= What you are asked to do =
Return the following from the records below: each line, word for word, starting with the line that contains "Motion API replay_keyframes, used" and going on through the line that contains "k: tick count", with nothing outside that range.

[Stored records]
- - - - -

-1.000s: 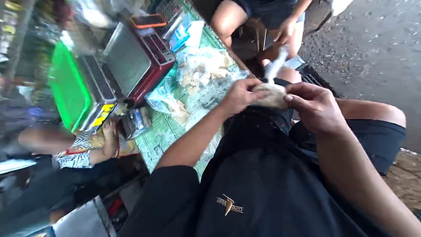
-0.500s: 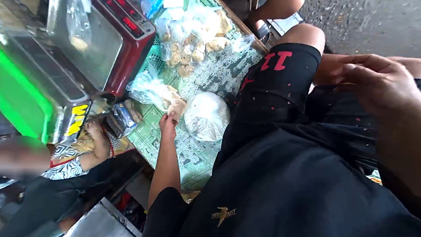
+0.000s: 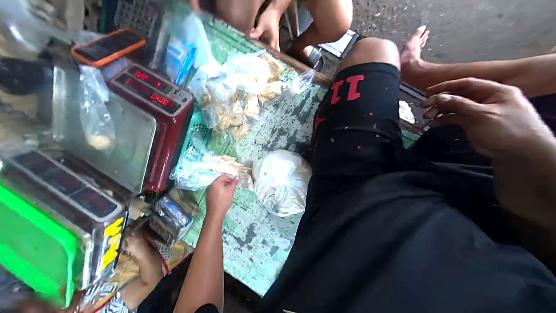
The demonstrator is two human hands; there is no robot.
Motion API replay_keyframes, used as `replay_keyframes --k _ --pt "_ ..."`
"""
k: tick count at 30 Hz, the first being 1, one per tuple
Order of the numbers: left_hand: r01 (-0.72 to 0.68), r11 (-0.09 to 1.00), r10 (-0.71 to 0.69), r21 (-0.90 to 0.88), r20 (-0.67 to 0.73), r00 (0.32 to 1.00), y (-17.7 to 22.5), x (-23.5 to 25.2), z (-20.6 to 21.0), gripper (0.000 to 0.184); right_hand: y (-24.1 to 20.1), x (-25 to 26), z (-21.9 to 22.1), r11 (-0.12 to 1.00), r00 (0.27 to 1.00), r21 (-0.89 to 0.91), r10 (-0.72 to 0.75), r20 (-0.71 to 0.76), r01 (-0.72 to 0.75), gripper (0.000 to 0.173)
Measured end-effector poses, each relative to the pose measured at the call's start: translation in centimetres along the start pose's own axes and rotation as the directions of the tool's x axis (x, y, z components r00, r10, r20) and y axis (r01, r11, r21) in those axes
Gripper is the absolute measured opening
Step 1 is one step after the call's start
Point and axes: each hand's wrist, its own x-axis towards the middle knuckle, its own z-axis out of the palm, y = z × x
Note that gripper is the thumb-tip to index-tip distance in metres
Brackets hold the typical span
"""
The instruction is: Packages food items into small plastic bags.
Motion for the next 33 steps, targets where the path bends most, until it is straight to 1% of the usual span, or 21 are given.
replay_keyframes --k 2,4,5,8,10,12,13,14,16,18,20,21,22,23,24,25,26,28,30,31,33 --pt "-0.129 0.99 0.125 -0.064 -0.053 0.991 4.2 0.3 -1.9 0.028 0.5 -0.6 -0.2 1.0 1.0 0.006 0.027 -0.016 -0.027 0.027" --pt "-0.277 0.953 0.265 -0.126 -0.104 0.959 7.7 1.5 -2.2 0.02 1.7 -1.5 -0.9 0.999 0.999 0.039 0.023 -0.034 -0.021 0.026" --pt "-0.352 0.928 0.337 -0.122 -0.13 0.933 9.2 2.4 -1.9 0.019 2.1 -2.0 -1.2 0.998 0.999 0.057 0.014 -0.051 -0.012 0.026" --pt "-0.563 0.824 0.544 -0.064 -0.185 0.818 14.7 4.8 -0.2 0.022 3.4 -4.1 -2.7 0.995 0.991 0.096 0.02 -0.129 -0.007 0.026" --pt "-0.668 0.742 0.663 0.054 -0.206 0.72 19.0 6.8 1.5 0.03 4.5 -5.3 -3.9 0.994 0.982 0.11 0.047 -0.18 -0.028 0.026" --pt "-0.702 0.666 0.746 0.253 -0.192 0.638 22.8 9.6 3.8 0.046 5.4 -6.1 -4.5 0.986 0.972 0.153 0.097 -0.216 -0.064 0.025" --pt "-0.684 0.647 0.755 0.337 -0.164 0.634 24.4 11.0 4.9 0.054 5.5 -6.3 -4.5 0.981 0.964 0.177 0.122 -0.235 -0.081 0.024" --pt "-0.665 0.646 0.75 0.376 -0.152 0.643 25.9 12.3 5.7 0.054 5.4 -6.3 -4.6 0.978 0.961 0.191 0.126 -0.245 -0.079 0.023" --pt "-0.667 0.672 0.736 0.321 -0.188 0.651 27.6 13.2 6.3 0.03 5.0 -6.6 -5.1 0.979 0.968 0.2 0.08 -0.237 -0.032 0.023" --pt "-0.692 0.708 0.698 0.14 -0.283 0.658 28.1 11.4 4.2 0.024 4.6 -6.5 -6.3 0.977 0.979 0.21 0.004 -0.206 0.04 0.025" --pt "-0.723 0.691 0.659 -0.022 -0.393 0.641 28.2 7.7 -0.2 0.026 4.2 -5.9 -7.6 0.971 0.98 0.216 -0.056 -0.193 0.098 0.027" --pt "-0.749 0.648 0.642 -0.137 -0.431 0.634 28.2 5.4 -2.4 0.024 3.9 -5.5 -8.0 0.968 0.98 0.223 -0.07 -0.188 0.112 0.028" --pt "-0.766 0.565 0.629 -0.306 -0.442 0.64 28.4 3.3 -4.1 0.019 3.5 -4.8 -8.3 0.965 0.978 0.226 -0.092 -0.188 0.134 0.028" --pt "-0.739 0.453 0.626 -0.498 -0.413 0.662 28.9 1.8 -5.4 0.015 2.8 -3.8 -8.7 0.962 0.974 0.217 -0.127 -0.186 0.167 0.029" --pt "-0.663 0.361 0.647 -0.656 -0.335 0.684 29.2 0.6 -6.2 0.018 1.8 -2.9 -8.7 0.96 0.971 0.197 -0.163 -0.175 0.197 0.029" --pt "-0.586 0.315 0.672 -0.746 -0.261 0.693 29.8 -0.1 -6.4 0.022 0.8 -2.0 -8.6 0.959 0.968 0.176 -0.198 -0.151 0.223 0.028" --pt "-0.554 0.33 0.688 -0.764 -0.207 0.695 30.6 -0.7 -6.3 0.024 -0.3 -1.1 -8.3 0.953 0.962 0.156 -0.243 -0.121 0.26 0.025" --pt "-0.574 0.376 0.72 -0.727 -0.16 0.675 33.6 -2.5 -5.0 0.025 -1.8 0.4 -7.9 0.925 0.933 0.126 -0.355 -0.057 0.359 0.023" --pt "-0.641 0.375 0.779 -0.669 -0.147 0.609 37.6 -5.8 -3.3 0.026 -2.7 1.3 -7.7 0.888 0.889 0.07 -0.457 0.027 0.454 0.025" --pt "-0.684 0.369 0.811 -0.629 -0.141 0.567 39.5 -7.2 -2.4 0.026 -2.9 1.7 -7.5 0.865 0.862 0.054 -0.501 0.073 0.498 0.03" --pt "-0.756 0.36 0.869 -0.546 -0.098 0.485 43.1 -9.7 -0.9 0.03 -3.4 1.8 -6.9 0.829 0.82 0.009 -0.554 0.146 0.559 0.049"
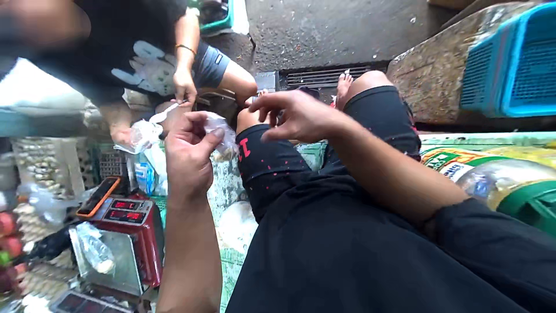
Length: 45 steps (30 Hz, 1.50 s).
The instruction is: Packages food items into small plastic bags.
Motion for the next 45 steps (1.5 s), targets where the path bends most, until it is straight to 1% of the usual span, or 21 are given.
replay_keyframes --k 1,2,5,8,11,14,17,20,23,25,27,29,31,32,33,34,35,37,39,42,45 --pt "-0.026 0.999 0.024 0.032 0.061 0.998 1.0 0.8 1.5 0.031 -0.3 0.1 0.5 0.999 0.999 -0.022 -0.037 0.009 0.038 0.054" --pt "-0.057 0.997 0.05 0.059 0.118 0.992 2.0 1.7 3.0 0.031 -0.4 0.2 0.8 0.996 0.996 -0.038 -0.086 -0.001 0.085 0.049" --pt "-0.172 0.965 0.131 0.2 0.2 0.971 4.3 3.6 6.4 0.033 -0.3 -0.5 0.5 0.99 0.988 -0.017 -0.141 -0.055 0.14 0.019" --pt "-0.226 0.889 0.169 0.398 0.173 0.97 5.4 4.7 8.3 0.029 0.5 -1.6 -1.6 0.989 0.991 0.075 -0.12 -0.067 0.125 0.02" --pt "-0.185 0.755 0.12 0.629 0.144 0.982 6.0 5.4 9.8 0.017 0.9 -2.0 -2.4 0.996 0.988 0.007 -0.089 -0.13 0.091 0.028" --pt "-0.189 0.749 0.096 0.635 0.178 0.979 6.9 5.5 10.7 0.016 1.3 -1.5 -1.3 0.992 0.979 -0.103 -0.096 -0.18 0.079 0.034" --pt "-0.231 0.75 0.134 0.62 0.199 0.971 8.2 5.5 10.3 0.017 1.2 -1.6 -1.1 0.984 0.966 -0.135 -0.146 -0.212 0.119 0.022" --pt "-0.295 0.867 0.194 0.401 0.273 0.942 8.3 5.4 9.9 0.018 0.2 -2.0 -0.5 0.975 0.954 -0.177 -0.173 -0.245 0.132 0.027" --pt "-0.294 0.953 0.299 -0.069 0.335 0.893 9.2 4.9 9.0 0.024 -0.5 -2.1 -1.9 0.986 0.967 -0.163 -0.083 -0.241 0.044 0.019" --pt "-0.277 0.901 0.374 -0.334 0.273 0.886 9.3 4.7 7.1 0.038 0.1 -2.8 -3.8 1.0 0.968 0.012 -0.007 -0.249 0.01 0.017" --pt "-0.313 0.837 0.395 -0.448 0.099 0.913 8.2 4.8 6.1 0.039 1.5 -4.1 -5.5 0.933 0.955 0.35 0.03 -0.296 0.079 0.021" --pt "-0.298 0.859 0.32 -0.416 -0.018 0.947 4.9 5.9 6.8 0.031 2.8 -5.2 -6.8 0.734 0.949 0.65 0.019 -0.313 0.2 0.033" --pt "-0.126 0.882 0.137 -0.454 -0.01 0.991 -0.3 6.8 9.7 0.032 3.5 -5.8 -7.4 0.612 0.945 0.756 0.04 -0.324 0.233 0.037" --pt "0.017 0.871 0.019 -0.491 0.068 0.998 -3.0 6.9 11.4 0.037 3.8 -5.8 -7.5 0.659 0.938 0.721 0.068 -0.339 0.213 0.036" --pt "0.179 0.839 -0.091 -0.514 0.191 0.977 -5.3 6.9 13.1 0.044 4.1 -5.7 -7.5 0.781 0.925 0.607 0.107 -0.364 0.149 0.033" --pt "0.324 0.784 -0.174 -0.529 0.313 0.934 -7.1 7.2 14.6 0.053 4.3 -5.6 -7.6 0.903 0.902 0.428 0.152 -0.405 0.04 0.028" --pt "0.414 0.703 -0.204 -0.578 0.394 0.896 -8.5 7.6 15.8 0.054 4.4 -5.7 -7.9 0.963 0.873 0.259 0.192 -0.448 -0.079 0.022" --pt "0.427 0.6 -0.225 -0.676 0.369 0.902 -9.9 8.5 17.8 0.037 4.4 -6.6 -8.6 0.97 0.807 0.189 0.234 -0.543 -0.154 0.014" --pt "0.371 0.583 -0.227 -0.722 0.294 0.928 -9.8 10.0 19.0 0.028 4.5 -7.5 -9.4 0.956 0.759 0.281 0.245 -0.603 -0.085 0.015" --pt "0.35 0.518 -0.24 -0.78 0.26 0.935 -9.8 11.7 19.8 0.027 3.9 -7.6 -9.6 0.922 0.743 0.387 0.273 -0.611 -0.02 0.011" --pt "0.361 0.477 -0.289 -0.802 0.244 0.926 -10.9 12.4 19.9 0.031 4.3 -6.2 -8.9 0.969 0.744 0.216 0.232 -0.627 -0.12 0.015"
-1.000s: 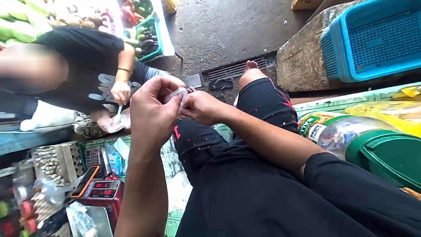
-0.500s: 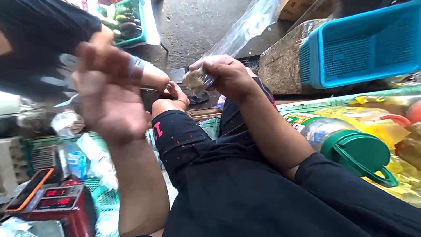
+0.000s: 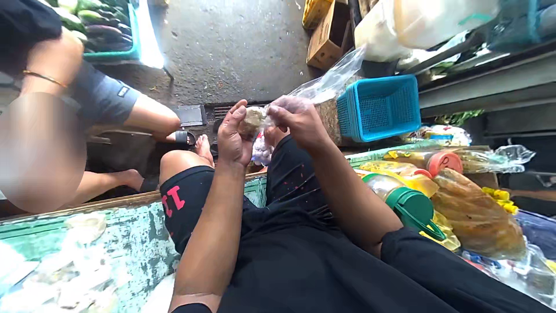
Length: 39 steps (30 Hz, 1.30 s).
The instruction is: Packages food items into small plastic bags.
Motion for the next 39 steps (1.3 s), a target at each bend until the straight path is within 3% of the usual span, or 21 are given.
replay_keyframes --k 2,4,7,8,11,13,16,17,19,22,27,30,34,36,39 --pt "0.028 1.0 -0.028 0.002 -0.046 0.999 -0.6 0.2 -0.9 0.036 1.0 0.2 1.6 0.962 0.999 -0.27 0.034 -0.04 -0.044 0.015" --pt "0.021 0.999 -0.019 0.03 -0.078 0.997 -0.9 0.4 -1.4 0.038 2.0 0.5 3.4 0.902 0.992 -0.412 0.12 -0.047 -0.129 0.019" --pt "-0.02 0.994 0.029 0.104 -0.087 0.996 -0.7 0.5 -1.7 0.031 1.6 1.0 4.0 0.891 0.965 -0.403 0.256 0.06 -0.211 0.021" --pt "-0.019 0.996 0.026 0.088 -0.074 0.997 -0.5 0.6 -1.9 0.031 1.2 1.1 3.7 0.916 0.967 -0.347 0.244 0.079 -0.202 0.021" --pt "-0.046 0.999 0.047 0.018 -0.033 0.998 0.2 0.9 -2.0 0.032 0.3 1.3 3.6 0.966 0.99 -0.217 0.136 -0.043 -0.142 0.021" --pt "-0.08 0.996 0.081 0.04 -0.021 0.996 0.1 1.1 -1.9 0.034 1.1 1.1 5.0 0.948 0.996 -0.307 0.059 -0.072 -0.078 0.021" --pt "-0.101 0.988 0.108 0.117 -0.057 0.992 -0.5 1.4 -2.4 0.036 1.9 0.7 7.0 0.818 0.997 -0.575 0.066 0.042 -0.029 0.019" --pt "-0.105 0.985 0.116 0.139 -0.076 0.99 -0.6 1.5 -2.6 0.036 1.9 0.8 6.9 0.813 0.989 -0.579 0.127 0.08 -0.058 0.021" --pt "-0.12 0.981 0.135 0.155 -0.093 0.986 -0.2 1.3 -2.8 0.037 1.8 1.2 5.9 0.908 0.975 -0.398 0.192 0.115 -0.132 0.022" --pt "-0.176 0.976 0.191 0.124 -0.118 0.975 0.2 1.6 -2.3 0.038 -0.1 0.3 4.9 0.967 0.975 -0.143 0.217 0.045 -0.209 0.027" --pt "-0.163 0.986 0.166 0.034 -0.112 0.98 0.8 1.9 -2.1 0.036 -0.5 -0.2 5.0 0.995 0.994 -0.026 0.097 -0.051 -0.099 0.02" --pt "-0.055 0.997 0.055 -0.053 0.004 0.998 1.4 1.2 -2.6 0.033 -0.8 0.1 4.2 0.995 0.993 -0.039 0.092 -0.08 -0.095 0.02" --pt "0.016 0.994 -0.017 -0.109 -0.011 1.0 1.3 0.1 -2.5 0.029 -1.0 0.0 4.0 0.994 0.987 -0.066 0.078 -0.14 -0.088 0.014" --pt "0.011 0.999 -0.011 -0.053 0.008 1.0 0.6 -0.1 -2.0 0.034 0.1 -0.3 5.1 0.986 0.992 -0.152 0.053 -0.111 -0.069 0.017" --pt "0.019 0.999 -0.017 0.038 -0.036 0.999 -1.1 0.1 -1.7 0.042 1.9 -0.5 7.3 0.942 0.988 -0.299 0.135 -0.069 -0.15 0.019"
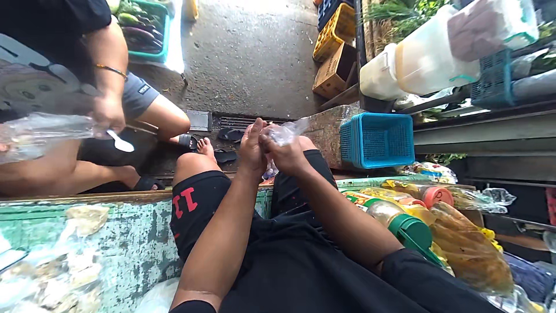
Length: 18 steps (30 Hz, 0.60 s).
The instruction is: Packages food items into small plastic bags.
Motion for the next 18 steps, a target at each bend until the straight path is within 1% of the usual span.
replay_keyframes --k 1,2,3,4,5,6,8,10,13,16,18 --pt "-0.002 1.0 0.002 0.028 -0.033 0.999 -0.2 0.0 -0.1 0.042 0.1 0.0 0.2 0.997 0.996 0.023 0.078 0.037 -0.079 0.021" --pt "-0.018 0.998 0.022 0.066 -0.061 0.998 -0.2 0.0 -0.2 0.041 0.2 0.0 0.0 0.983 0.985 0.092 0.149 0.084 -0.157 0.023" --pt "-0.045 0.994 0.052 0.103 -0.069 0.996 -0.1 0.1 -0.2 0.039 -0.1 0.4 -0.6 0.963 0.975 0.176 0.18 0.132 -0.202 0.02" --pt "-0.076 0.99 0.084 0.117 -0.069 0.994 -0.1 0.4 -0.3 0.035 -0.4 0.7 -1.3 0.946 0.969 0.24 0.179 0.17 -0.217 0.019" --pt "-0.096 0.988 0.106 0.125 -0.074 0.992 -0.1 0.6 -0.3 0.031 -0.5 0.8 -2.0 0.939 0.971 0.281 0.149 0.188 -0.198 0.018" --pt "-0.103 0.988 0.114 0.119 -0.091 0.989 -0.1 0.8 -0.3 0.027 -0.4 0.7 -2.8 0.942 0.978 0.301 0.096 0.183 -0.149 0.019" --pt "-0.078 0.996 0.083 0.048 -0.124 0.989 0.1 1.2 -0.3 0.02 -0.4 0.4 -4.2 0.942 0.993 0.331 0.006 0.12 -0.046 0.02" --pt "-0.065 0.997 0.061 -0.035 -0.127 0.99 0.7 1.3 -0.2 0.015 -0.6 0.0 -5.1 0.923 0.996 0.384 -0.027 0.082 -0.006 0.017" --pt "-0.09 0.987 0.083 -0.132 -0.06 0.995 1.2 1.2 0.2 0.008 -1.0 -0.3 -5.4 0.871 1.0 0.491 0.015 0.026 -0.026 0.017" --pt "-0.078 0.978 0.075 -0.193 -0.021 0.997 1.0 1.0 0.0 0.008 -0.7 -0.1 -5.1 0.811 0.99 0.58 0.129 -0.059 -0.071 0.02" --pt "-0.05 0.98 0.052 -0.192 0.01 0.999 1.1 0.9 -0.2 0.011 -0.4 -0.2 -4.9 0.795 0.987 0.604 0.136 -0.085 -0.058 0.02"
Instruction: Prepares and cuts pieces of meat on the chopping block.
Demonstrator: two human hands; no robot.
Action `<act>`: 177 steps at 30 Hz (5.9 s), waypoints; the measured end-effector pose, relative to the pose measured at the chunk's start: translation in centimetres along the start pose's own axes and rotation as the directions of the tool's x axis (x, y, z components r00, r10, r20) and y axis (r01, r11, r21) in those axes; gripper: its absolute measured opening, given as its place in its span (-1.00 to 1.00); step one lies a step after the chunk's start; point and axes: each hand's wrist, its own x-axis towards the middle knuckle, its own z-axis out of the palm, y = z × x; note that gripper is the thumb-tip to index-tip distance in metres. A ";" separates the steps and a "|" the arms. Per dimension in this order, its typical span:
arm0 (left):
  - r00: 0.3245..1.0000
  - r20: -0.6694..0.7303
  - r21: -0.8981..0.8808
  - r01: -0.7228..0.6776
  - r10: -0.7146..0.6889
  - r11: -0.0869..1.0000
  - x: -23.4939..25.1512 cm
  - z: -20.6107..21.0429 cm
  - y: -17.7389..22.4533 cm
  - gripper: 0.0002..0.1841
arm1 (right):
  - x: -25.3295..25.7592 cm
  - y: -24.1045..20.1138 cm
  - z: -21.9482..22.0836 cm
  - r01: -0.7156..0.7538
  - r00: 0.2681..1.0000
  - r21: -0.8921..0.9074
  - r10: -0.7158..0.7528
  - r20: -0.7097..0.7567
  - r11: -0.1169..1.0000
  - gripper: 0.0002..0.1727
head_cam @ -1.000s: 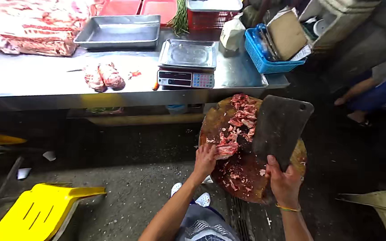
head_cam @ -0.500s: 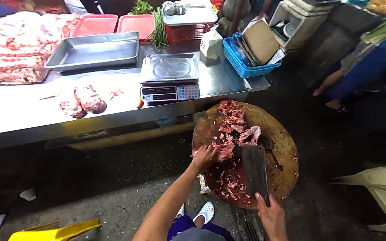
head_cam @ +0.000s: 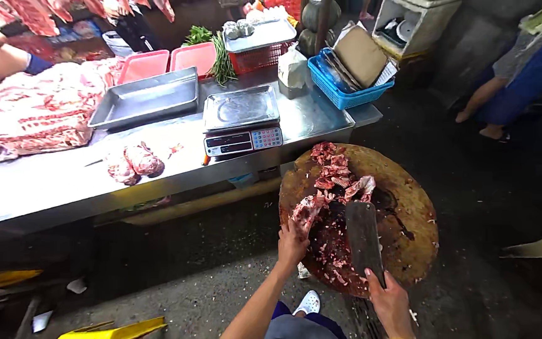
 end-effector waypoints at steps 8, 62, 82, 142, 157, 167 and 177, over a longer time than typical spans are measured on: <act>0.977 -0.061 -0.159 -0.213 0.206 0.964 2.7 -1.4 -4.1 -0.29 | 4.8 -15.4 -2.2 0.571 0.815 0.252 -0.503 -0.288 0.781 -0.57; 0.994 0.105 -0.484 0.077 -0.030 0.872 3.5 -2.6 -4.3 -0.53 | 6.9 -26.8 -2.0 0.707 0.707 0.319 -0.624 -0.333 0.631 -0.65; 0.996 0.055 -0.621 0.093 -0.075 0.778 0.8 -1.1 -6.0 -0.51 | 5.2 -25.4 -1.7 0.623 0.782 0.249 -0.594 -0.187 0.742 -0.58; 0.984 0.124 -0.716 0.176 -0.125 0.676 2.1 -1.2 -6.1 -0.58 | 6.5 -15.7 8.2 0.253 0.929 -0.254 -0.162 0.332 0.934 -0.50; 0.969 0.101 -0.795 0.216 -0.227 0.567 0.8 0.0 -7.1 -0.50 | 5.4 -13.1 10.9 0.196 0.945 -0.388 -0.067 0.322 0.900 -0.46; 0.993 -0.042 -0.589 0.061 -0.106 0.806 1.7 -1.0 -5.6 -0.72 | 4.6 -32.3 -1.5 0.718 0.696 0.315 -0.646 -0.314 0.621 -0.58; 0.982 -0.092 -0.469 0.102 -0.163 0.877 1.5 -0.9 -5.9 -0.60 | 3.6 -15.1 11.7 0.293 0.925 -0.412 -0.147 0.350 0.863 -0.43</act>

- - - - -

= Response =
Motion API replay_keyframes, used as `replay_keyframes --k _ --pt "_ ..."`
"""
k: tick count at 30 Hz, the first being 1, one per tuple

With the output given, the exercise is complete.